*THE TASK*. Please output the section of the listing below that opens with the line containing "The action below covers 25" and closes with the line containing "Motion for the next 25", exactly and with nothing else.

*RECORDS SHOWN*.
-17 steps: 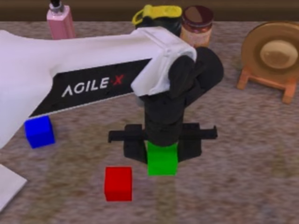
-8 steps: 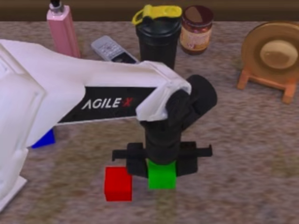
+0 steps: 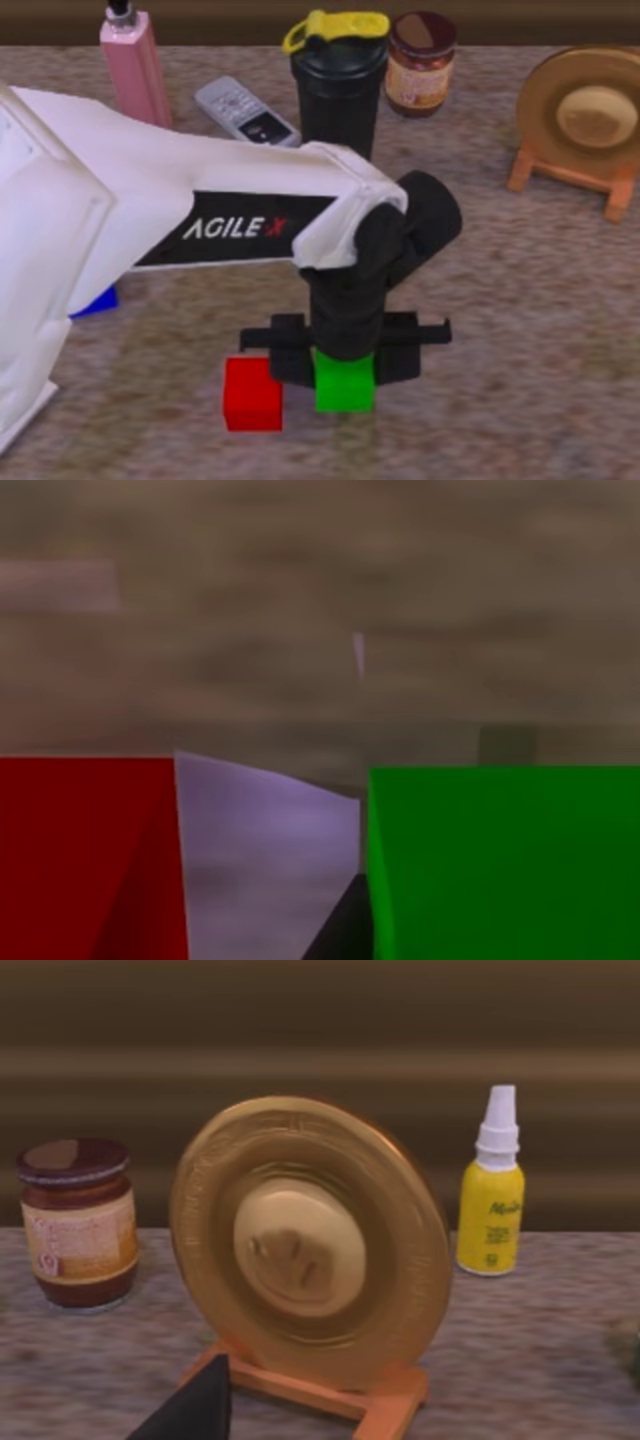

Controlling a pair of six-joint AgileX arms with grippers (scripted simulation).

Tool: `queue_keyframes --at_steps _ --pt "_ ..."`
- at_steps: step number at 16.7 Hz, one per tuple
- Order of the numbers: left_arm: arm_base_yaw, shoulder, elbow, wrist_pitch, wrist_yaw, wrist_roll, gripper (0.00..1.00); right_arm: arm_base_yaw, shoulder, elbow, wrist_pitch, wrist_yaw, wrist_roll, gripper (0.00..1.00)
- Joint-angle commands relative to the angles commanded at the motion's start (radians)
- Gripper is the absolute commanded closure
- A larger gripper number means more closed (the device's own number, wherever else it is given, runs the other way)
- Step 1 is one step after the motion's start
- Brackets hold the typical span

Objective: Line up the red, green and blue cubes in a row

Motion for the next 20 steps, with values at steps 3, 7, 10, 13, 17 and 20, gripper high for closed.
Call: queue_keyframes --at_steps 3,7,10,13,17,20 --pt "0.000 0.000 0.000 0.000 0.000 0.000 0.55 0.000 0.000 0.000 0.000 0.000 0.000 0.00" --pt "0.000 0.000 0.000 0.000 0.000 0.000 0.25 0.000 0.000 0.000 0.000 0.000 0.000 0.00" --pt "0.000 0.000 0.000 0.000 0.000 0.000 0.02 0.000 0.000 0.000 0.000 0.000 0.000 0.00" --pt "0.000 0.000 0.000 0.000 0.000 0.000 0.00 0.000 0.000 0.000 0.000 0.000 0.000 0.00" --pt "0.000 0.000 0.000 0.000 0.000 0.000 0.00 0.000 0.000 0.000 0.000 0.000 0.000 0.00" --pt "0.001 -0.002 0.003 -0.004 0.000 0.000 0.00 0.000 0.000 0.000 0.000 0.000 0.000 0.00"
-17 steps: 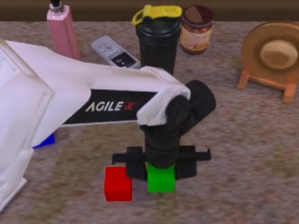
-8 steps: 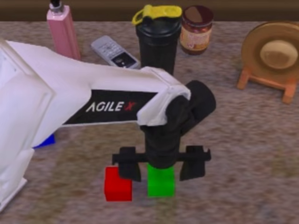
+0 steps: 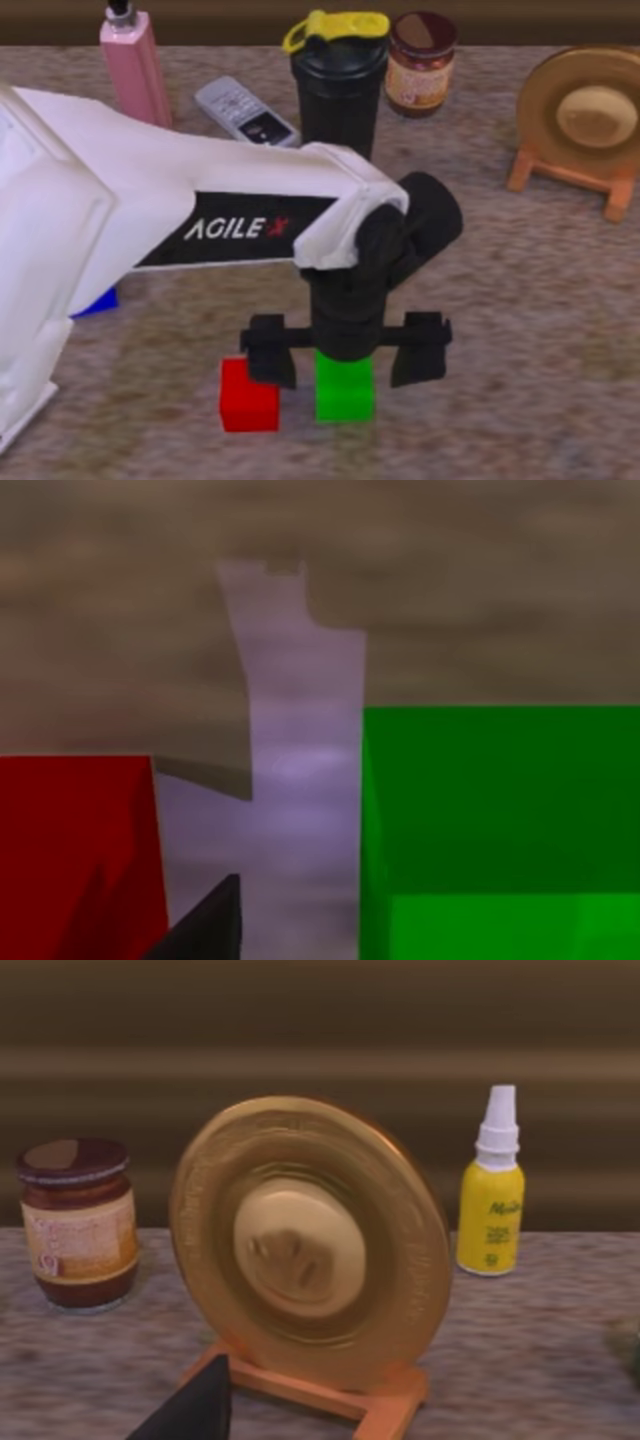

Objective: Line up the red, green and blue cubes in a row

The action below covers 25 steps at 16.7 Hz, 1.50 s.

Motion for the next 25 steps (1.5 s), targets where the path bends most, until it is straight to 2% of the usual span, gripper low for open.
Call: queue_keyframes --at_steps 8,15,17,20,25 --pt "0.018 -0.081 0.149 -0.235 -0.001 -0.003 0.00 0.000 0.000 0.000 0.000 0.000 0.000 0.00" --pt "0.024 -0.080 0.158 -0.243 -0.001 0.027 0.00 0.000 0.000 0.000 0.000 0.000 0.000 0.00" --pt "0.049 -0.074 0.163 -0.244 -0.002 0.098 0.00 0.000 0.000 0.000 0.000 0.000 0.000 0.00" --pt "0.117 -0.063 0.167 -0.247 -0.003 0.277 0.00 0.000 0.000 0.000 0.000 0.000 0.000 0.00" --pt "0.282 -0.047 0.156 -0.251 -0.002 0.741 0.00 0.000 0.000 0.000 0.000 0.000 0.000 0.00"
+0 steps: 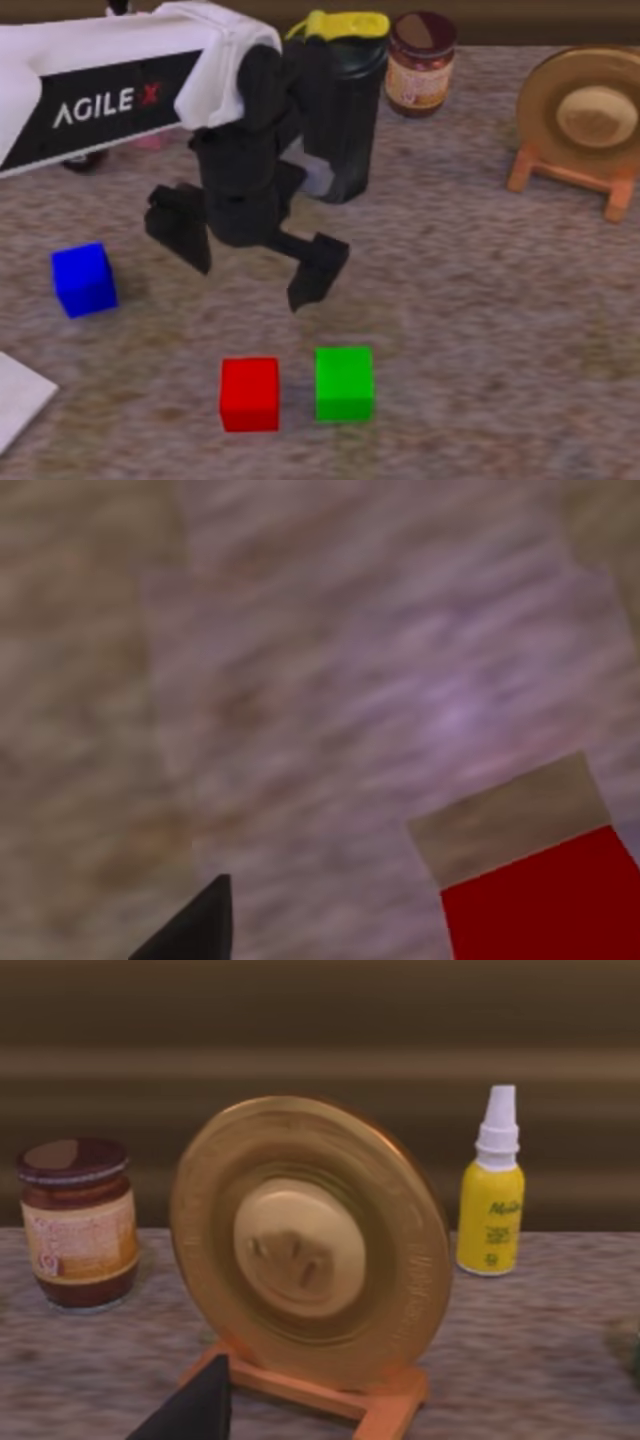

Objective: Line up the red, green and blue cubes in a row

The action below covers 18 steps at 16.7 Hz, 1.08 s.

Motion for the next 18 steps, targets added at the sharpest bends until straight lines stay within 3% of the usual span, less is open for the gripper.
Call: queue_keyframes --at_steps 6,10,14,18 --pt "0.235 -0.010 -0.043 0.012 0.000 0.676 0.00 0.000 0.000 0.000 0.000 0.000 0.000 0.00" --pt "0.377 -0.038 -0.075 0.032 -0.001 1.044 0.00 0.000 0.000 0.000 0.000 0.000 0.000 0.00" --pt "0.472 -0.069 -0.097 0.056 -0.001 1.254 0.00 0.000 0.000 0.000 0.000 0.000 0.000 0.00" --pt "0.496 -0.081 -0.103 0.064 -0.001 1.301 0.00 0.000 0.000 0.000 0.000 0.000 0.000 0.00"
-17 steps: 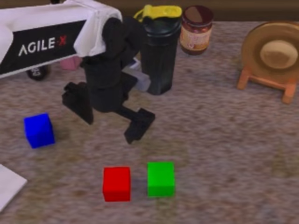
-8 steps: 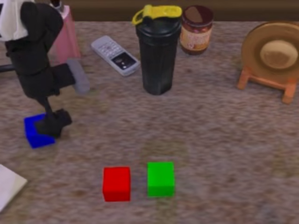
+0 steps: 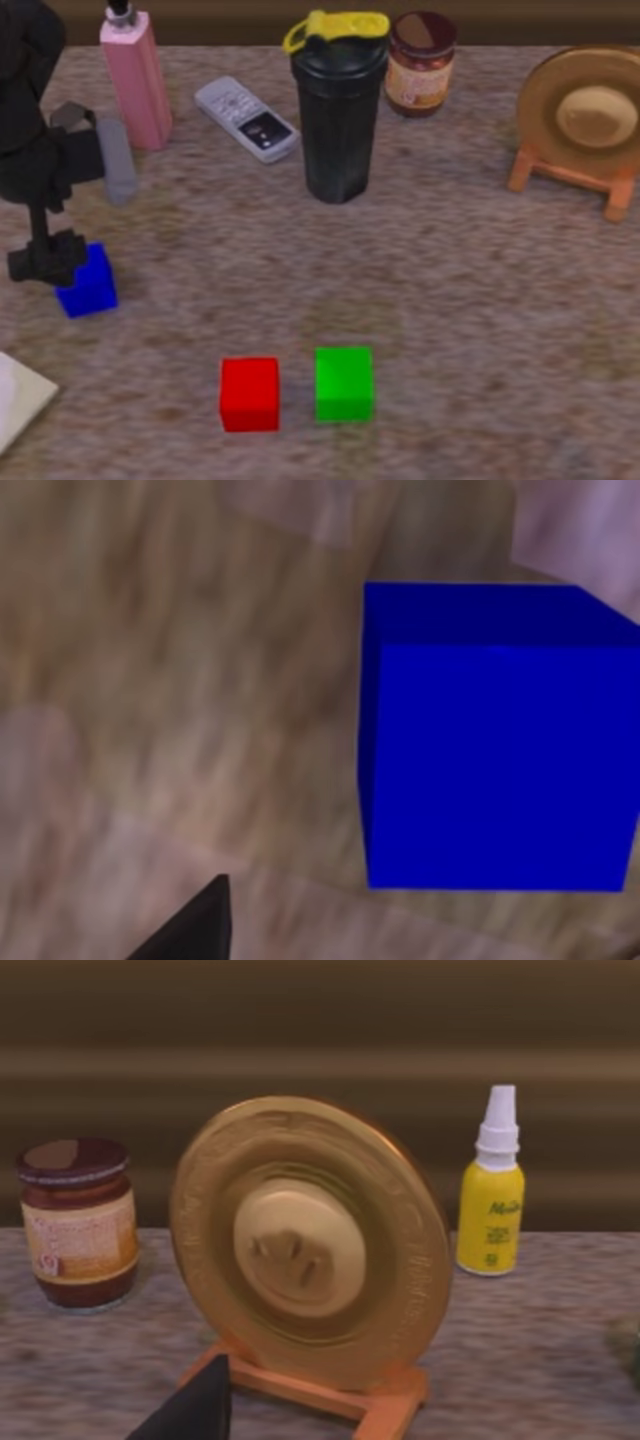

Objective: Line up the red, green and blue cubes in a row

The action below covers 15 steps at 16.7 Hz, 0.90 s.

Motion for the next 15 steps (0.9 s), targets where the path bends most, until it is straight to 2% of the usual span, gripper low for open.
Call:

*ANSWER*.
The action below covers 25 steps at 16.7 Hz, 1.50 s.

Motion for the next 25 steps (1.5 s), targets where the path bends most, until it is straight to 2% of the usual span, gripper low for open.

The answer has been written out in full.